The stars start to diminish as the daylight starts to overtake night, when I say from my shower refuge " Can you let me out now please" nothing untoward has occurred during our night in the bush and so we are off at 6.30pm, on a 654kms journey with hopefully a breakfast destination, just around the corner. Just after 8am we arrive in Northampton, it's Sunday, it's early, it's closed....... We stop at the BP Service Station come shop, come take away, come fine dining, this is good I say, we can be on the road again in half hour....... We order what we want with the guy on the desk and take a seat at one of the two tables and wait and wait and then after ten minutes the chef comes out from the kitchen and asks what do we want, we repeat the order, which as before included drinks and sit back and watch a woman come in, walk to the freezer compartments, open it up, take something purple out and then walk out of the shop, leaving the man at the till looking bemused....... I look in the freezer and see the only thing purple is a plastic spoon for the ice cream tubs, I go over and advise man at till and as we both look out and see said woman sitting in the front passenger seat of a red dust covered 4x4 eating something with the aid of a purple spoon........ So now we have been here some considerable time when a man walks in, you may have guessed we are slightly bored by now, this man I notice is not wearing a shirt but looks like he has a bikini sun tan line, I just up and take a second look, report back to her who thinks she is in charge that I want to go and get my camera to record this event....... I am told "NO, please just have breakfast and then let's go without any trouble". I submit to the wishes of my breakfast partner but walk over to get a better look at said man with iPhone at he ready....... It's not a chest bikini line it's white chest hair, shaped like a bikini top, I laugh to myself until he turns around and then there is so much bum cleavage, I turn excitedly to her who is sitting composed at the table, indicating towards what she is missing before it departs the store, it is then that I notice a female customer paying for something at the till looking at me as if I'm the local town looney...... I dismiss this, until I see her get into the same car as hairy bikini man, at which point I hide behind the hat stand.........
So now 25 minutes after entering said BP store we get two cups of tea.

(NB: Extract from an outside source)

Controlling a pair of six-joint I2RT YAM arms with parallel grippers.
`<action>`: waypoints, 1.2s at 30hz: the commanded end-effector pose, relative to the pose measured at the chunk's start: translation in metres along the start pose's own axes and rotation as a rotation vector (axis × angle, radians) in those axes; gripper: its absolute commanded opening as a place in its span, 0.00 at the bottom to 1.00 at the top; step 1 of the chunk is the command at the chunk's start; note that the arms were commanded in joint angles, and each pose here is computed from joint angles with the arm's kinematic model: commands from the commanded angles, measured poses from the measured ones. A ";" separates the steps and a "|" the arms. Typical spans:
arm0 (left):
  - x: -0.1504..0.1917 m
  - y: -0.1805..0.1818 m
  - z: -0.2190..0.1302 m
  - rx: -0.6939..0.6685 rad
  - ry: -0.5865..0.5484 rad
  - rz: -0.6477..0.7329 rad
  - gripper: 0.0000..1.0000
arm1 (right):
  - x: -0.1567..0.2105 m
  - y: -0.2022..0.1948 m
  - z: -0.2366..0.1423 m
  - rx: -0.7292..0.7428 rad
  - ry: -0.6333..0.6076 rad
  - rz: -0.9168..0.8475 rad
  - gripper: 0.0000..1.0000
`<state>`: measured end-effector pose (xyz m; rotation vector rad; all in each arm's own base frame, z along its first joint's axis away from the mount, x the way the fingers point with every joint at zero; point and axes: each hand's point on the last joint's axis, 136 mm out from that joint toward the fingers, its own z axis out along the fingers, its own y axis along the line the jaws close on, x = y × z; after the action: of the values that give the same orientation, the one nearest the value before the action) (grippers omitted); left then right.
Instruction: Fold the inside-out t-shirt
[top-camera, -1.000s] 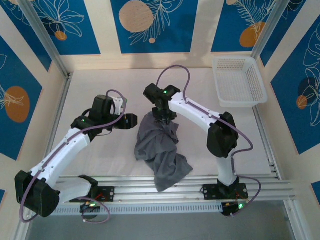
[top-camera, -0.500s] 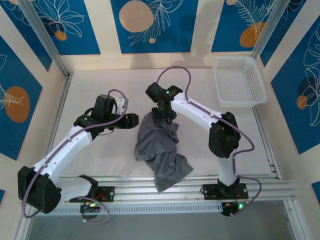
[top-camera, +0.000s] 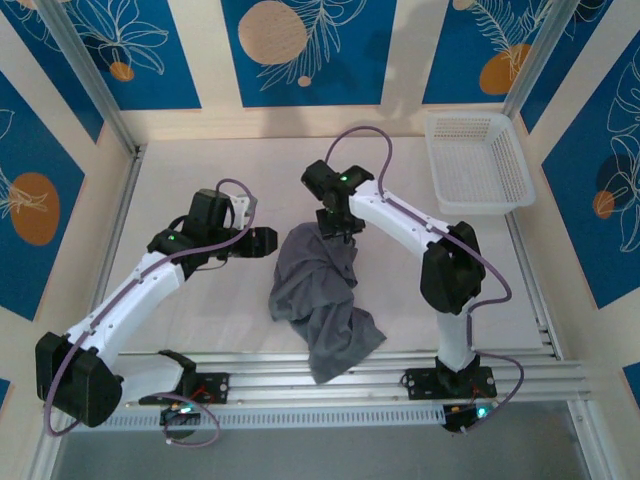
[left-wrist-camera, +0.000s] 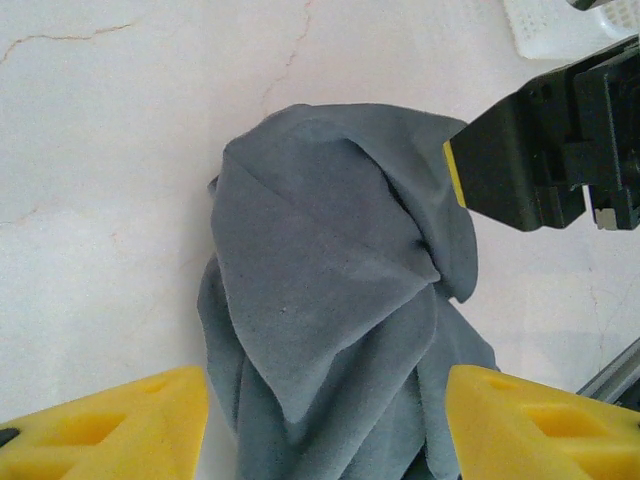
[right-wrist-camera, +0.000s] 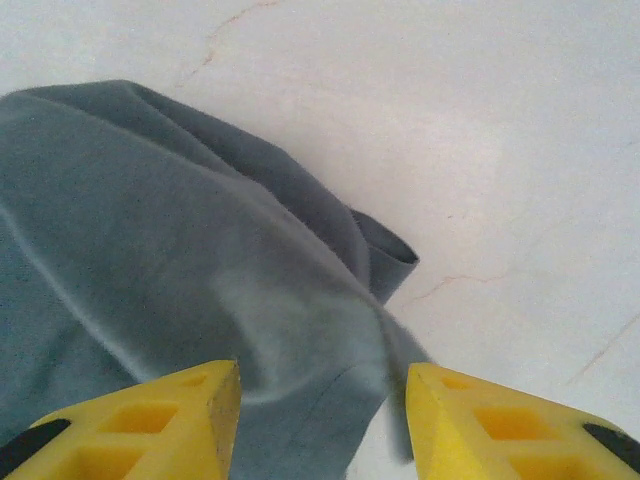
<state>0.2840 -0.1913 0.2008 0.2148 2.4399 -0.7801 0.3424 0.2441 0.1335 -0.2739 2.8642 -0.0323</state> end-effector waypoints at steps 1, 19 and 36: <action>-0.003 -0.004 0.001 0.016 -0.003 -0.004 0.64 | 0.008 0.014 -0.008 -0.176 0.044 0.061 0.54; 0.007 -0.018 0.005 0.100 0.063 -0.019 0.65 | -0.024 -0.029 0.016 -0.612 -0.141 0.174 0.62; -0.007 -0.035 -0.016 0.147 -0.012 -0.020 0.67 | -0.023 -0.028 0.077 -0.854 -0.270 0.257 0.61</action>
<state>0.2664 -0.2084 0.2168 0.2661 2.4183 -0.9605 0.3839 0.2117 0.0574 -0.0195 2.5619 1.0617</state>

That's it, just two cups of tea which obviously we start to sip, slurp and drink, just as we finish 10 mins later, up comes the chef with a Christmas Dinner sized breakfast......... OMG, thank goodness we never ordered mushrooms....... It's so much I order a coffee to help it on its way down but needless to say our quick bit of brekkie took an hour.......
Back on the road and we are nearing Perth when before long I realise I am having to drive, there are other vehicles on the road, there are traffic lights, roundabouts, crossings, Filter lanes and best of all right and left turns........ For the first time in 12000 kms my life has a purpose........
So having researched where to stay several nights ago we are approaching our destination in Rockingham, as we do so Tom Tom is telling me to turn left off the beach road, whilst I distinctly remember the advert saying "idyllic oceanfront location" but that means there's a main road between you, the camp site and the ocean......... Feeling conned, especially when I realise it's next to a noisy grain terminal....... Let's look elsewhere and so we find the Palm Beach Caravan Park, no worries here, it is what it is, a dilapidated, run down and in fact closing down when we talked to Tony the manager on the phone who at that moment was in a pool somewhere and simply said, " Steve, choose somewhere and we will sort it tomorrow" Yes, some of the sites need some weed killer but the bathroom block was spotlessly clean and so the Monkey Mia clenched buttocks were released..........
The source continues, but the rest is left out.